Prerequisites and System Requirements
Before you touch the terminal, confirm your environment meets the following requirements. Skipping this step is the fastest way to hit confusing errors mid-install.
Hardware minimums:
- RAM: 2 GB minimum, 4 GB recommended for production
- Storage: 10 GB free disk space minimum (20 GB+ for contact-heavy databases)
- CPU: 2 vCPUs or more
Software requirements:
- Fedora 43 with a fresh or fully updated install
- Apache 2.4+
- MariaDB 10.6+ or MySQL 8.0+
- PHP 8.2 with extensions:
php-mysqlnd,php-curl,php-mbstring,php-xml,php-intl,php-zip,php-json,php-gd,php-opcache,php-bcmath - Composer (PHP dependency manager)
- Node.js and NPM (required from Mautic 5.0 onwards)
- Git
Access requirements:
- Root or sudo-enabled user
- A domain name pointed to your server’s public IP
- Ports 80 and 443 open in your firewall
Step 1: Update Fedora 43 and Install the LAMP Stack
The foundation for your Mautic on Fedora 43 setup is a current LAMP stack. Always update the system before installing new packages — this prevents library version conflicts that are genuinely painful to debug after the fact.

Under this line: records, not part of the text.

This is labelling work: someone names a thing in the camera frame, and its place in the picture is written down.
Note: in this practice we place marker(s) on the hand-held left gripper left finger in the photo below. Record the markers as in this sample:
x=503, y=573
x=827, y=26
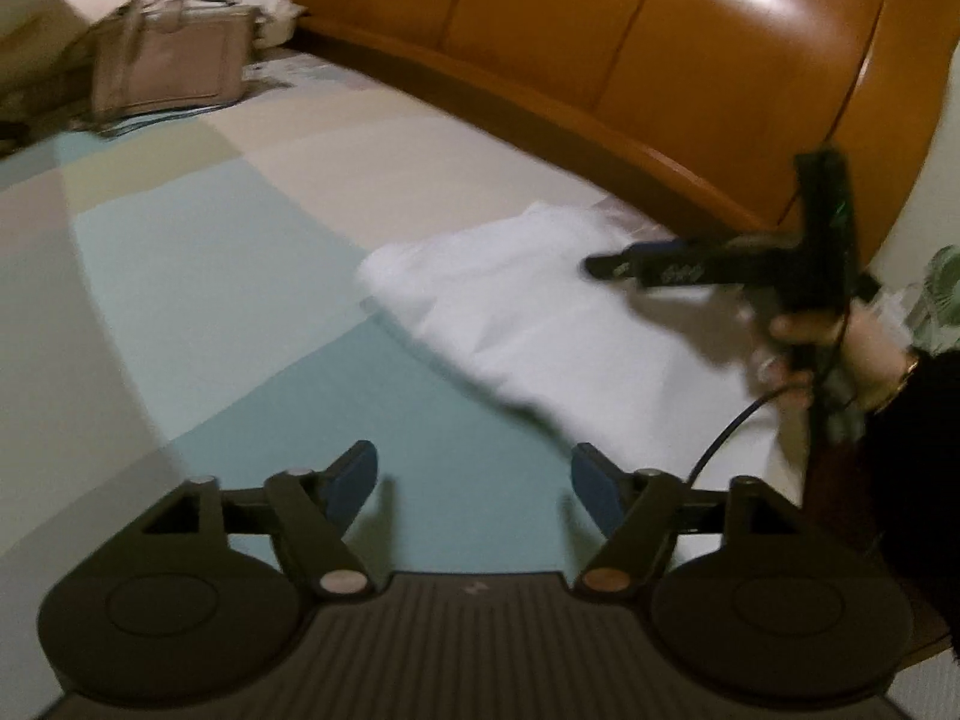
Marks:
x=352, y=478

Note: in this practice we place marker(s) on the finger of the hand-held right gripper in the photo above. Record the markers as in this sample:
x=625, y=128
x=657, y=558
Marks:
x=645, y=264

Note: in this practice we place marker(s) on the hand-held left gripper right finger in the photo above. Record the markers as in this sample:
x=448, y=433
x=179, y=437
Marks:
x=596, y=493

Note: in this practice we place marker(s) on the white printed sweatshirt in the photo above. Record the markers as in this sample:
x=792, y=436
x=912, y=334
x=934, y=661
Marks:
x=570, y=315

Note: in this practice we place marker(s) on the person's right forearm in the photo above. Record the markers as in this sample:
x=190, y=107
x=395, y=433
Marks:
x=915, y=502

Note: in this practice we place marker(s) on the person's right hand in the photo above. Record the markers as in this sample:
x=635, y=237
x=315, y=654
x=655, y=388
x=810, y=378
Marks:
x=870, y=352

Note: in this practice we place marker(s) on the green patterned cloth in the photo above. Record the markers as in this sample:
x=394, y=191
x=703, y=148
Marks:
x=937, y=300

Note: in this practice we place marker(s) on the wooden headboard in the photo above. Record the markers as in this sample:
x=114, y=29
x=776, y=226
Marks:
x=637, y=52

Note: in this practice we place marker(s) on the pink handbag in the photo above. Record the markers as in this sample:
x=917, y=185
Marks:
x=180, y=60

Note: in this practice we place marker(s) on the beige pillow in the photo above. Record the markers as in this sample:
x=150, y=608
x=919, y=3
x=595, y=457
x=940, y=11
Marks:
x=37, y=37

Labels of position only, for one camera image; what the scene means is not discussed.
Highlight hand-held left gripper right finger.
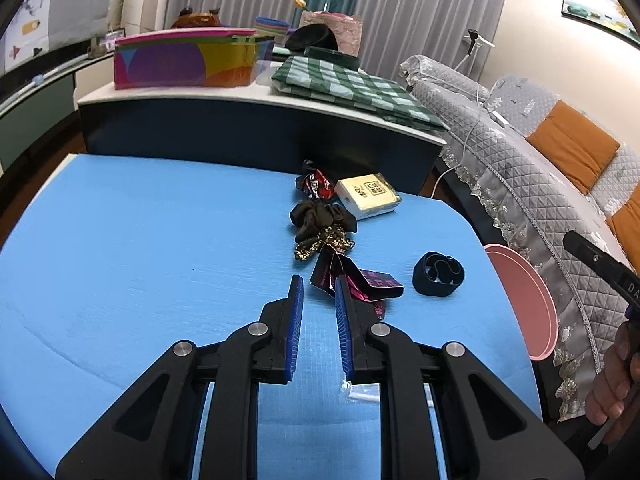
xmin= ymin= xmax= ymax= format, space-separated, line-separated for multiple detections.
xmin=334 ymin=276 xmax=586 ymax=480

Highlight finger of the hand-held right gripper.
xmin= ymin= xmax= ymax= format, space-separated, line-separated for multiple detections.
xmin=562 ymin=230 xmax=623 ymax=286

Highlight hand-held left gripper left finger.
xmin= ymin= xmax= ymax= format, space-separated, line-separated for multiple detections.
xmin=55 ymin=275 xmax=304 ymax=480

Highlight dark pink print wrapper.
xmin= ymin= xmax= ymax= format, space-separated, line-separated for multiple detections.
xmin=310 ymin=245 xmax=405 ymax=320

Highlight small clear plastic scrap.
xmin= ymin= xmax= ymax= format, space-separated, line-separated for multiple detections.
xmin=340 ymin=380 xmax=383 ymax=404

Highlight pink plastic bin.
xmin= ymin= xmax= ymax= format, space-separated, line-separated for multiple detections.
xmin=484 ymin=243 xmax=558 ymax=361

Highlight leopard print scrunchie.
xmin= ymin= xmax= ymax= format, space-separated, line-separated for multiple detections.
xmin=292 ymin=225 xmax=356 ymax=263

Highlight black elastic band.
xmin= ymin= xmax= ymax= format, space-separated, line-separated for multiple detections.
xmin=412 ymin=251 xmax=466 ymax=297

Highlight black scrunchie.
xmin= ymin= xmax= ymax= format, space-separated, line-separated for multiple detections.
xmin=289 ymin=199 xmax=360 ymax=245

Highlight yellow tissue pack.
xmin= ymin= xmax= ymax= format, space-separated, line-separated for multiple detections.
xmin=333 ymin=172 xmax=402 ymax=221

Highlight red black snack wrapper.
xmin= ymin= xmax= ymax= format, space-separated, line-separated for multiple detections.
xmin=294 ymin=159 xmax=335 ymax=203

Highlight person's right hand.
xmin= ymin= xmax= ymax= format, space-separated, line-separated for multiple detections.
xmin=585 ymin=320 xmax=640 ymax=446

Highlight grey quilted sofa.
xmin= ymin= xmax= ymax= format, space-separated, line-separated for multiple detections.
xmin=398 ymin=54 xmax=640 ymax=423

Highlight large orange cushion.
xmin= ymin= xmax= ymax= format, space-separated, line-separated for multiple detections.
xmin=526 ymin=100 xmax=621 ymax=196

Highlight blue table mat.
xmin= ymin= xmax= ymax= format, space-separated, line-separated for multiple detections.
xmin=0 ymin=153 xmax=543 ymax=480

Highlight dark cabinet with white top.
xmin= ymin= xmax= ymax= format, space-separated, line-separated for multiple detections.
xmin=77 ymin=77 xmax=448 ymax=196

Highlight green checked cloth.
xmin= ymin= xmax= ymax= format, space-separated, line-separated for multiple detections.
xmin=271 ymin=55 xmax=447 ymax=132

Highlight dark green tray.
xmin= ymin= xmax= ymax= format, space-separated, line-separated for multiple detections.
xmin=303 ymin=46 xmax=360 ymax=72

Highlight colourful storage box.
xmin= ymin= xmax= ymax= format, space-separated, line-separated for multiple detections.
xmin=114 ymin=29 xmax=261 ymax=90

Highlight black hat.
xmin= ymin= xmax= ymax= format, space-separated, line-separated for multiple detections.
xmin=285 ymin=24 xmax=339 ymax=53

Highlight pink lace basket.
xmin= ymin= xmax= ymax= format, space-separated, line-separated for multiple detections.
xmin=299 ymin=10 xmax=362 ymax=57

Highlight stack of coloured bowls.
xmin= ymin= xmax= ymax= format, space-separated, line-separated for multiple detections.
xmin=254 ymin=17 xmax=291 ymax=46

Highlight white rod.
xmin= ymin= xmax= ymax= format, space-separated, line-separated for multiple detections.
xmin=0 ymin=52 xmax=108 ymax=111

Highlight grey white cover cloth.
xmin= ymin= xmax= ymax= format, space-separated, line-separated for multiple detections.
xmin=0 ymin=0 xmax=115 ymax=73

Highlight white power cable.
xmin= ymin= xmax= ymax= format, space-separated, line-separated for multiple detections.
xmin=430 ymin=85 xmax=511 ymax=198

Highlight framed wall picture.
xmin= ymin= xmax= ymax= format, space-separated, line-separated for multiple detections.
xmin=562 ymin=0 xmax=640 ymax=50

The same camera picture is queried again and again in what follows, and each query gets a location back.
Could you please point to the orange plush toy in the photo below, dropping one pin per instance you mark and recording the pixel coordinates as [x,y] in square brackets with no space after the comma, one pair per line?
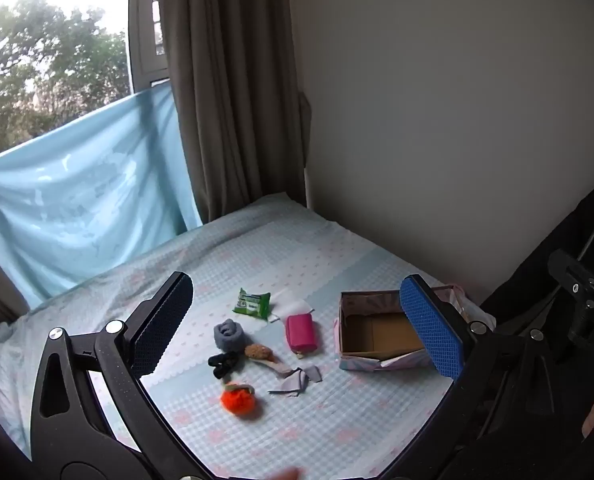
[237,401]

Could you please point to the grey rolled sock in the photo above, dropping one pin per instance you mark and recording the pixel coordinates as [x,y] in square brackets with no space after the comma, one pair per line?
[228,336]

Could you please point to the light blue cloth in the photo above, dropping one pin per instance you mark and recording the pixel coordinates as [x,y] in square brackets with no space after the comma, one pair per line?
[77,200]

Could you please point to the grey cloth scrap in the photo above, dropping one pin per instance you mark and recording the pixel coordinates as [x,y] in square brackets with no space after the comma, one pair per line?
[292,385]

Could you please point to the checkered bedsheet with pink bows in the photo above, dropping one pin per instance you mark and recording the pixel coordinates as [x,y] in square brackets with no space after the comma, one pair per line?
[277,260]

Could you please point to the brown plush toy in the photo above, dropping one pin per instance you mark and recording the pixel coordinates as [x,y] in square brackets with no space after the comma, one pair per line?
[259,352]

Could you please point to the pink patterned cardboard box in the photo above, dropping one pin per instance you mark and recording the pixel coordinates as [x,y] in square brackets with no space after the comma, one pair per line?
[377,335]

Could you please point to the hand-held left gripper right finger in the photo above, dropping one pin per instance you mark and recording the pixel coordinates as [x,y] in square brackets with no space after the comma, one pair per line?
[432,332]

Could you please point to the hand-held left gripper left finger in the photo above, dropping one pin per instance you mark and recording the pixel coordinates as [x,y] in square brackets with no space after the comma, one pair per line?
[161,327]

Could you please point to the window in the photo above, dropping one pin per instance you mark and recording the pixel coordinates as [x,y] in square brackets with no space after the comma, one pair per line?
[52,60]

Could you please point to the white paper tissue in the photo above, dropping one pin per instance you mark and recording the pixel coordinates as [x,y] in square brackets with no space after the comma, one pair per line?
[294,307]

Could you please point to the green snack packet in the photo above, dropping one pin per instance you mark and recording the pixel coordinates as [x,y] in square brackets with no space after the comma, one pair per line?
[249,304]

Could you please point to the pink fabric pouch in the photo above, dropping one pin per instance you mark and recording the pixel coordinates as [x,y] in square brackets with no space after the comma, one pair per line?
[301,332]

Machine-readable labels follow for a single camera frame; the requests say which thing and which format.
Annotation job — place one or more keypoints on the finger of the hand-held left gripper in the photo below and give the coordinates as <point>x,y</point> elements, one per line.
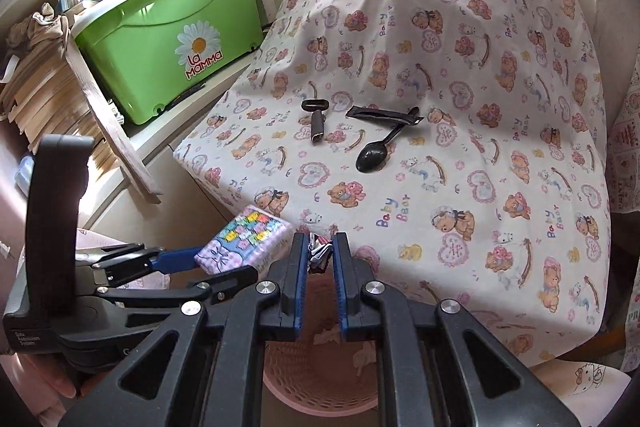
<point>235,281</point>
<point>175,261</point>

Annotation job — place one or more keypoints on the black plastic spoon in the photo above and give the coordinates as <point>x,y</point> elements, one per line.
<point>371,157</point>

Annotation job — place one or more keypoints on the green storage box white lid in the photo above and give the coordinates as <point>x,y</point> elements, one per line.
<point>125,67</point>

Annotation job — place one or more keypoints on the pink print cloth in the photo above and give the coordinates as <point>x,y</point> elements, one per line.
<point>627,157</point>

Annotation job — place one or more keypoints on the patterned tissue pack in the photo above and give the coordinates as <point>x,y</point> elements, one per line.
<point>240,232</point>

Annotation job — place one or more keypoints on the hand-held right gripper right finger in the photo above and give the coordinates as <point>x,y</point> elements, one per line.
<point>341,297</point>

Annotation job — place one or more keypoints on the black peeler tool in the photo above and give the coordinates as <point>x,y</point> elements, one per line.
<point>318,127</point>

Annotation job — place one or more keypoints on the bear print tablecloth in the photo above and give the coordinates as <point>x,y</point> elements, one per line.
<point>450,57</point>

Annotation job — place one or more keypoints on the white shelf unit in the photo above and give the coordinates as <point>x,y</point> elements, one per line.
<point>165,142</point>

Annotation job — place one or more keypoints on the pink plastic basket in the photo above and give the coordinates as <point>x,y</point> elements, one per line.
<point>320,387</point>

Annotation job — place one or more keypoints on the candy wrapper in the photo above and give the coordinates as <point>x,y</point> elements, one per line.
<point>320,254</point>

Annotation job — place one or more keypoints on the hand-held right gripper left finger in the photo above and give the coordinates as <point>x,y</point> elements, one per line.
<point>301,297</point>

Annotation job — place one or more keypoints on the white fabric strip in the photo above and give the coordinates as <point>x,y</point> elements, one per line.
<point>9,69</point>

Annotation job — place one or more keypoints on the person's left hand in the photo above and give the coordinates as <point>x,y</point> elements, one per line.
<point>60,384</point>

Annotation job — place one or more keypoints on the black wrapper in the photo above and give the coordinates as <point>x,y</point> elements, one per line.
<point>375,114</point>

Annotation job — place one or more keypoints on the weathered wooden plank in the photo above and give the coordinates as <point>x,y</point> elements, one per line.
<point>100,107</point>

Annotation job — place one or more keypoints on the beige crumpled cloth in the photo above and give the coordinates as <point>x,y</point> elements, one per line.
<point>45,29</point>

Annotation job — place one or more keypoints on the pink cartoon print pajama pants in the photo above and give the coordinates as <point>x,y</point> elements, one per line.
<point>585,387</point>

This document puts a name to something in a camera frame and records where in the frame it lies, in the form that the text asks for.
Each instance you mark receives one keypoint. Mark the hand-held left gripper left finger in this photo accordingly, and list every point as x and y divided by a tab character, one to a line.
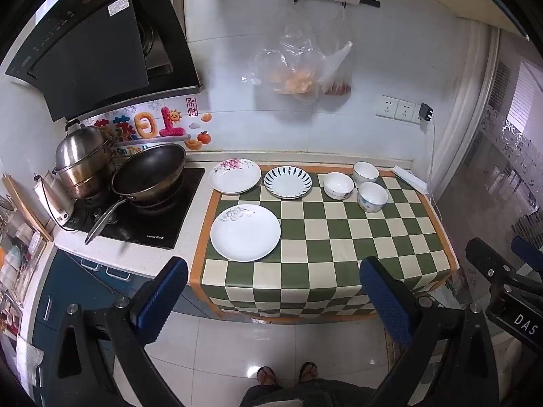
163	296

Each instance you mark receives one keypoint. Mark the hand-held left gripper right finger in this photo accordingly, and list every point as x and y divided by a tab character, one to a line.
387	301

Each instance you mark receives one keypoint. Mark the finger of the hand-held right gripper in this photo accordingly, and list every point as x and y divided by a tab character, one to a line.
527	246
488	258

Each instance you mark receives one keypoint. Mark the blue flower white bowl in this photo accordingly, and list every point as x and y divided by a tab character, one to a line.
372	198

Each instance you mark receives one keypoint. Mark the grey flower white plate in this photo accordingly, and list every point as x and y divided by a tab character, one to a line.
245	233

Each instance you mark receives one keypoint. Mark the black cooktop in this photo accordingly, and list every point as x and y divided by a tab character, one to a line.
152	229

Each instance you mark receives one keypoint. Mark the green checkered tablecloth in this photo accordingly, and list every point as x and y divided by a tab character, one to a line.
331	241

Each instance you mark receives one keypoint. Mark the frosted glass sliding door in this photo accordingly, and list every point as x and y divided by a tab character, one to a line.
496	161

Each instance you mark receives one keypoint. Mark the blue kitchen cabinet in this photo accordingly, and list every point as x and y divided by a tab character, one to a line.
63	284

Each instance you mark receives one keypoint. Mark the dark flip-flop sandal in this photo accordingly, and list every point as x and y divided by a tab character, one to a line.
266	375
308	372

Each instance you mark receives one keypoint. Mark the white flat box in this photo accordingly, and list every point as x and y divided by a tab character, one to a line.
409	177

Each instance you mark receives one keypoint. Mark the person's grey trousers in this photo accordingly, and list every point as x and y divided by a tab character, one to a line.
305	395

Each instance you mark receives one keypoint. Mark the purple flower white bowl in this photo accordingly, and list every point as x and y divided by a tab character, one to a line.
338	185

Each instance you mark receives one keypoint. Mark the plain white bowl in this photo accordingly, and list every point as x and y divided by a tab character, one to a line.
366	173

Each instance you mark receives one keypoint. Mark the pink flower white plate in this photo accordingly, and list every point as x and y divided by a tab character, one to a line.
234	176

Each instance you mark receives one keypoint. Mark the blue striped plate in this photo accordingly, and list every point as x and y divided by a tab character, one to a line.
288	182

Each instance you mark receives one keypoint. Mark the black plug charger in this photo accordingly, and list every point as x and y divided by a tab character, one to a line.
426	112

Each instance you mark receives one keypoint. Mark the wooden cutting board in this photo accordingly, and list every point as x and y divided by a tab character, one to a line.
27	210

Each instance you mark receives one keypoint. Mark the steel steamer pot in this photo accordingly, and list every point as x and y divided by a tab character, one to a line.
82	157

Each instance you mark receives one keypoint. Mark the white plastic bag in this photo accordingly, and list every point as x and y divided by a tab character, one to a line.
337	68

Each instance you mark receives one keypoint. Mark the clear plastic bag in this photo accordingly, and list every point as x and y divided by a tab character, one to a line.
292	72

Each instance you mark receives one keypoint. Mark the black range hood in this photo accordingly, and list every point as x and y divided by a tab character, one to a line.
93	51

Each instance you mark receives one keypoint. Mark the white wall socket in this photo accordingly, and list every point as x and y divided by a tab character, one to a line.
405	110
387	106

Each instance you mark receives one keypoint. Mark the colourful wall stickers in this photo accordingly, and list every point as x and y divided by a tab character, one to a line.
148	125

Update Your Fedora 43 System
Run a full system update first:
sudo dnf update -y
This pulls down all current package updates and refreshes your repository metadata. It takes two to five minutes depending on your connection.
Install Apache Web Server
Apache is the web server that will serve Mautic to browsers and handle all incoming HTTP requests:
sudo dnf install httpd -y
sudo systemctl start httpd
sudo systemctl enable httpd
The enable command tells systemd to start Apache automatically every time the server boots. Verify it is running:
sudo systemctl status httpd
You should see active (running) in the output. You can also open a browser and visit http://your-server-ip — the default Apache test page confirms the service is live.
Install MariaDB Server
MariaDB stores everything Mautic needs: contacts, campaigns, email logs, and configuration data:
sudo dnf install mariadb-server -y
sudo systemctl start mariadb
sudo systemctl enable mariadb
Now run the security hardening script. This is not optional for any production server:
sudo mysql_secure_installation
Walk through each prompt carefully:
- Set a strong root password
- Remove anonymous users: Yes
- Disallow remote root login: Yes
- Remove the test database: Yes
- Reload privilege tables: Yes
Install PHP 8.2 via the Remi Repository
Fedora 43’s default repositories may not carry the exact PHP version Mautic 5.x requires. Add the Remi repository to get PHP 8.2:
sudo dnf install -y https://rpms.remirepo.net/fedora/remi-release-43.rpm
sudo dnf module reset php
sudo dnf module enable php:remi-8.2 -y
Now install PHP along with every extension Mautic needs at a minimum:
sudo dnf install -y php php-mysqlnd php-curl php-mbstring php-xml \
php-intl php-zip php-json php-gd php-opcache php-bcmath php-pear git
Verify the installation succeeded:
php -v
Expected output: PHP 8.2.x (cli) — anything in the 8.2.x range is good. Restart Apache so it picks up the new PHP module:
sudo systemctl restart httpd
Step 2: Create and Configure the MariaDB Database
Mautic needs its own dedicated database and a dedicated database user. Never connect Mautic to MariaDB using the root account — that is a serious security exposure on any Linux server tutorial worth following.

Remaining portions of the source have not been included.